The U.S. central bank has a 2 percent inflation target and tracks an inflation measure which is at 1.7 percent. Fed Vice Chair Stanley Fischer said on Monday that the U.S. central bank was “very close” to its inflation and employment targets.

“As inflation approaches 2 percent, the argument that the economy has more room to run becomes harder to make and we believe the Fed remains on track for a rate hike in December,” said John Ryding, chief economist at RDQ Economics in New York.

The Fed lifted its short-term interest rate last December and has held it steady since because of persistently low inflation.

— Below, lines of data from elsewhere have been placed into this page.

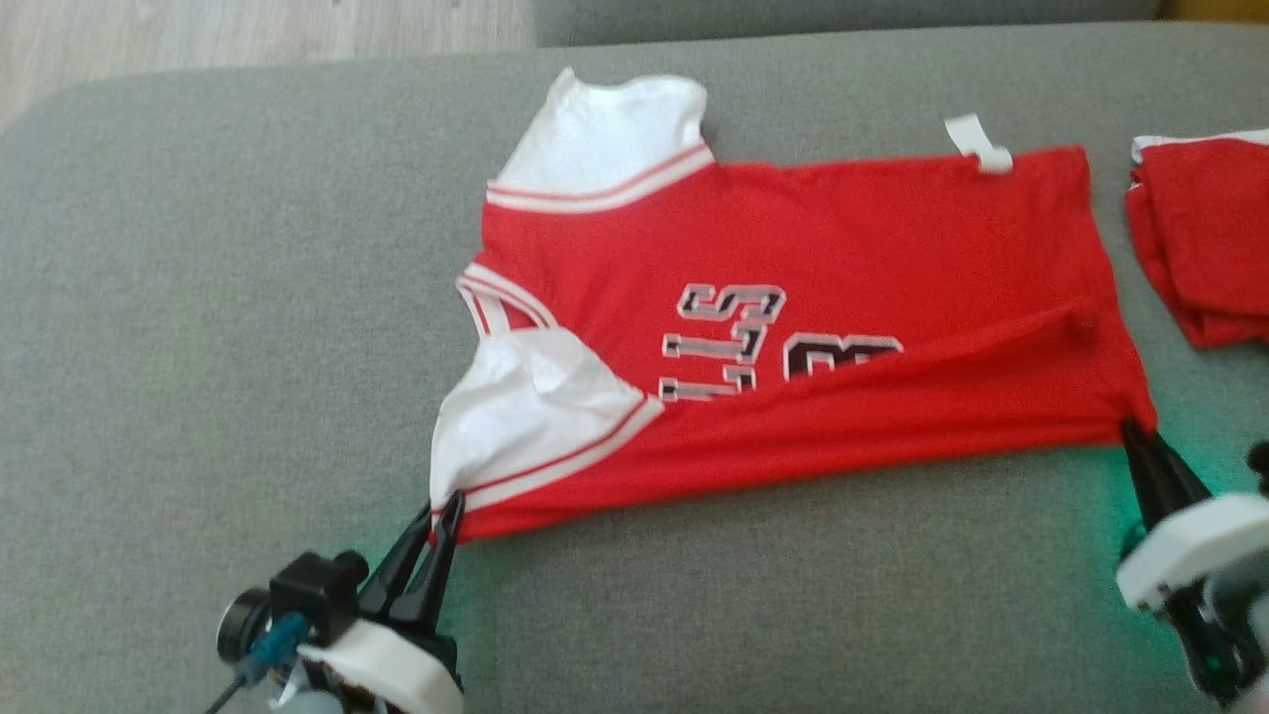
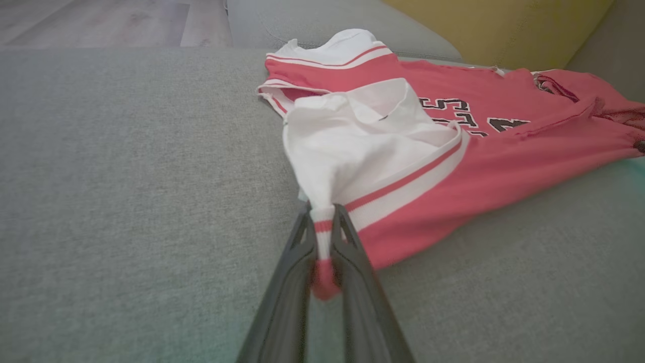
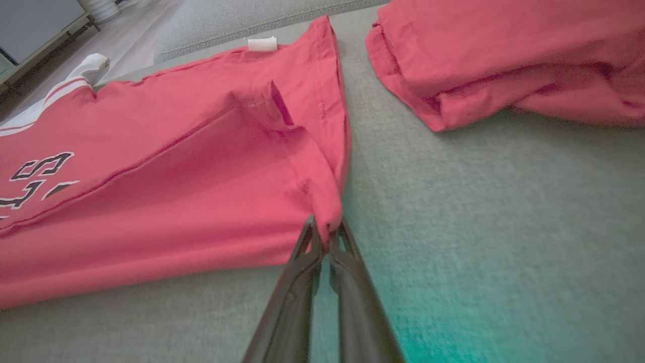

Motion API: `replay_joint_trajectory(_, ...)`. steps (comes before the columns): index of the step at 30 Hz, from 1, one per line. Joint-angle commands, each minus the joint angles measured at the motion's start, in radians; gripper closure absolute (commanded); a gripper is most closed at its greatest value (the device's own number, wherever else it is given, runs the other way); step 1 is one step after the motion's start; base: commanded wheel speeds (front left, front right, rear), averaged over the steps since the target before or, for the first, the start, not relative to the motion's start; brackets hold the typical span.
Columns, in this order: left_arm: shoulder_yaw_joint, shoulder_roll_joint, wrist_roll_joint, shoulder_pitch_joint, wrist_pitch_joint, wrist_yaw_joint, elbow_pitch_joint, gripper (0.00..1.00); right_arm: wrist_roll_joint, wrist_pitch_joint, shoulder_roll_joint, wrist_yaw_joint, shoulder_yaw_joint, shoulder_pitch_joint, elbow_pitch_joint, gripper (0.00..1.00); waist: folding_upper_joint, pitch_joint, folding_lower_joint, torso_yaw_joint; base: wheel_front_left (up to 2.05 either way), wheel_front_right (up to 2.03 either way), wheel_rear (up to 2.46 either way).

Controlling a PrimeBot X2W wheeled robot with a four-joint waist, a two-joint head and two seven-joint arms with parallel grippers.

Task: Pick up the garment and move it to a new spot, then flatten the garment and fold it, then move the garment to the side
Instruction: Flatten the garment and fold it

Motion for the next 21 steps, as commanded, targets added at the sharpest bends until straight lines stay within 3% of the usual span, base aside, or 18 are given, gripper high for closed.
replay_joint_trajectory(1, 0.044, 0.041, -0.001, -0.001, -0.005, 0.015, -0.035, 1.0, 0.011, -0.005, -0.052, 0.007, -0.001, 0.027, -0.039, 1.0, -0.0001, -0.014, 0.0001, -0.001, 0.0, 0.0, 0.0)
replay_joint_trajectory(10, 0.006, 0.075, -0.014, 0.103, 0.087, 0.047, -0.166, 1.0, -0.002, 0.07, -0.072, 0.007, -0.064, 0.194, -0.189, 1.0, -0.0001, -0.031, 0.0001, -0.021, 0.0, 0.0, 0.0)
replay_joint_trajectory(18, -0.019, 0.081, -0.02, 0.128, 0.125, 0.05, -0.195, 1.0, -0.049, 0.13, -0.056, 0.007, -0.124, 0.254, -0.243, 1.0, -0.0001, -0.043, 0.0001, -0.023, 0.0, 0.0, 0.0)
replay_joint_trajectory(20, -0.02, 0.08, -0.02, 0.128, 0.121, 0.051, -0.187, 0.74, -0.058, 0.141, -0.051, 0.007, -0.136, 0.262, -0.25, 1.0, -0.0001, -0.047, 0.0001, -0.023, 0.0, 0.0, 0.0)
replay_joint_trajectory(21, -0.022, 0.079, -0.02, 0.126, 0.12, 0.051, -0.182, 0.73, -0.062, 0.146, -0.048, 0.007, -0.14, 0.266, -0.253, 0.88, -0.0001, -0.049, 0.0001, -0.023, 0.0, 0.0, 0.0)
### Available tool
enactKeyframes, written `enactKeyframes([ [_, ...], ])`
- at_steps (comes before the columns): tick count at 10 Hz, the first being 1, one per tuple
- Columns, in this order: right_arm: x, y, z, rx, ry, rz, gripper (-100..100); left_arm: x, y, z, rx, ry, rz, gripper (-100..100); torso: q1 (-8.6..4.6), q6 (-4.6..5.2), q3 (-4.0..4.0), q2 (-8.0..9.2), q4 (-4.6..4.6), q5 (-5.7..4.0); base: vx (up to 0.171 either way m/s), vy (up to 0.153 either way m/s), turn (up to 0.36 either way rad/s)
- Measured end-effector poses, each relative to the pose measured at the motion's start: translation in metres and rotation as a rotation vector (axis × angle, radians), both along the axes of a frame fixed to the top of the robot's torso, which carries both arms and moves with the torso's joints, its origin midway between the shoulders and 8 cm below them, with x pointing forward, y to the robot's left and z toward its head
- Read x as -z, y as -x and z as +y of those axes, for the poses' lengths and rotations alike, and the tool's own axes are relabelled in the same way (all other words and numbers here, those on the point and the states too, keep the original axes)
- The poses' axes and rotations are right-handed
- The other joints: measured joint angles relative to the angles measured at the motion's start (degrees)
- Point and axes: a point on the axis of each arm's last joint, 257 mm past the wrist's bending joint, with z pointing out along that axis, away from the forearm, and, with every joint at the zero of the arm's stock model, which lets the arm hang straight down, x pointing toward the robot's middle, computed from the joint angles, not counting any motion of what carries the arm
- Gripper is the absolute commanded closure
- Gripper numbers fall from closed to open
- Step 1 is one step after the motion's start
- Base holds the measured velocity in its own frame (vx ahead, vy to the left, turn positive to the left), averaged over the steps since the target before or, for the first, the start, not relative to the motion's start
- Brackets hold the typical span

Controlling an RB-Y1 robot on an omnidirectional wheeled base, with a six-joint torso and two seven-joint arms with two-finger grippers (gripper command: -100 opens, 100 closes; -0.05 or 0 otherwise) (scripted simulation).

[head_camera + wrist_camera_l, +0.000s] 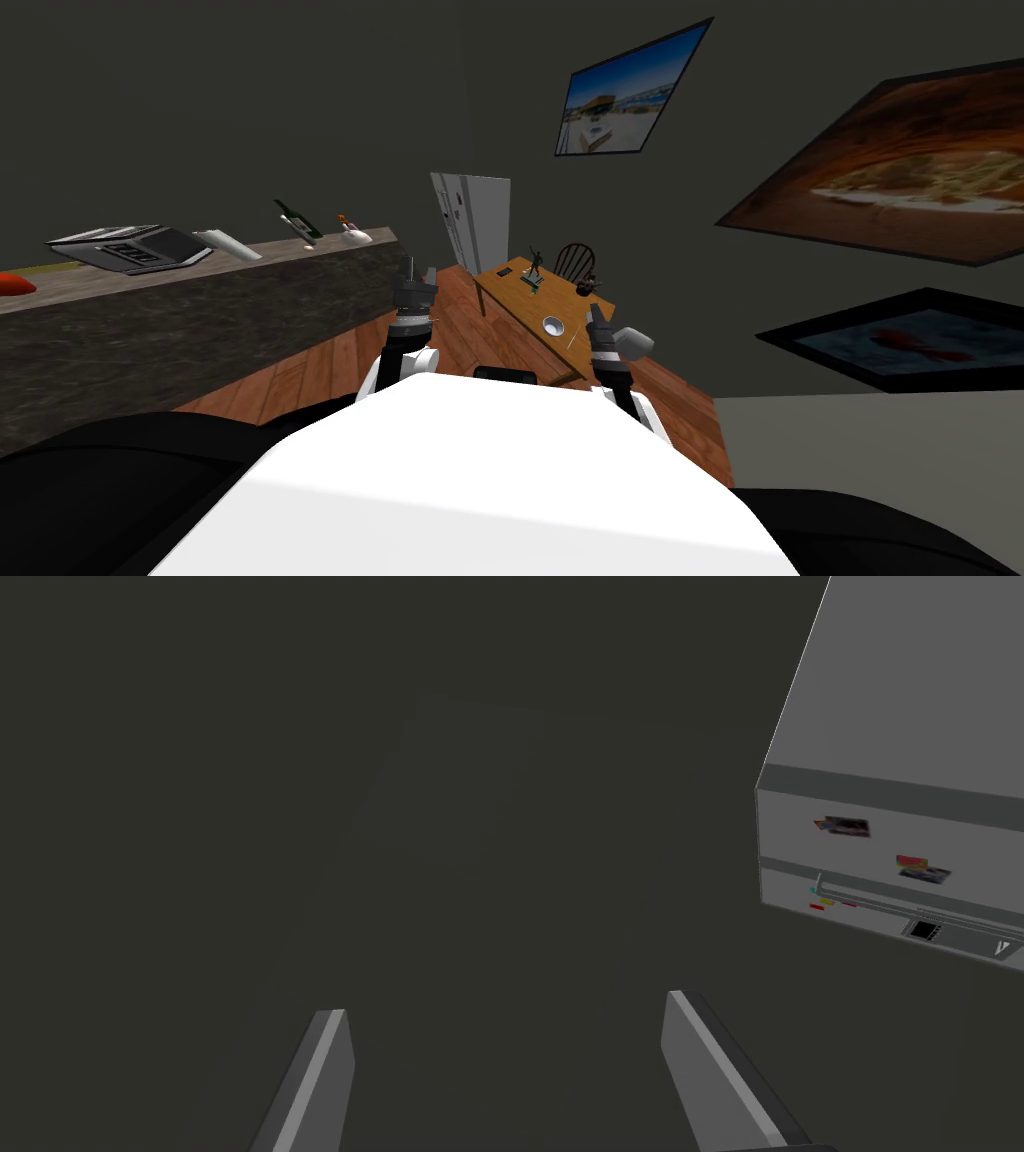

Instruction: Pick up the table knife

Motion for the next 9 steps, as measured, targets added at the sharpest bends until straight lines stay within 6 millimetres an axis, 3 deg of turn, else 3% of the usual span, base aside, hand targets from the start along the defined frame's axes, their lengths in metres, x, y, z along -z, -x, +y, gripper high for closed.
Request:
enactKeyframes([
  [3, 0.065, -0.002, -0.027, 0.064, 0.089, 0.158, -100, 0.0, 0.0, 0.0, 0.0, 0.0, 0.0, 0, -0.01, -0.02, -0.01, -0.01, -0.01, -0.01, -0.023, 0.026, 0.107],
  [9, 0.157, 0.021, -0.067, 0.162, 0.218, 0.417, -100, 0.0, 0.0, 0.0, 0.0, 0.0, 0.0, 0, -0.02, -0.01, -0.06, -0.1, -0.02, 0.0, -0.004, 0.021, 0.085],
])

The dollar was little changed against a basket of currencies, while prices for longer-dated U.S. Treasuries rose slightly. U.S. stocks rallied, cheered by better-than-expected quarterly earnings from UnitedHealth, Netflix and Goldman Sachs.

FIRMING DEMAND

While the jump in overall inflation was also the result of last year’s lower energy prices dropping out of the calculation, it suggested firming domestic demand.

A 5.8 percent jump in gasoline prices accounted for more than half of the increase in the CPI last month. Americans also paid more for electricity, with prices posting their biggest gain since December 2014.

The price increases are bad news for retirees, with social security recipients only due to get a 0.3 percent cost of living adjustment increase next year. Households, however, got some relief from food prices in September, which were unchanged for a third straight month. The cost of food consumed at home declined for a fifth straight month.

Within the core CPI basket, housing costs rose further in September. Owners’ equivalent rent of primary residence increased 0.4 percent, the largest gain since October 2006, after rising 0.3 percent in August. Rents tend to be sticky and should keep core inflation supported.

Medical care costs rose 0.2 percent last month, the smallest increase since March, after surging 1.0 percent in August. The cost of hospital services was unchanged, while prices for prescription medicine rose 0.8 percent.

The government revised prices for prescription drugs from May through August this year as incorrect data had been used to calculate price changes. Prescription medicine accounts for about 1.4 percent of the CPI basket.

Consumers also paid more for grooming, motor vehicle insurance, tobacco and airline fares. However, prices for communication recorded their largest decline in two years, while heavy discounting by retailers pushed apparel prices down 0.7 percent. Prices for motor vehicles also fell.

“Inflation is moving up, showing this is not an economy that is undergoing serious demand-based weakness,” said Chris Rupkey, chief economist at MUFG Union Bank in New York.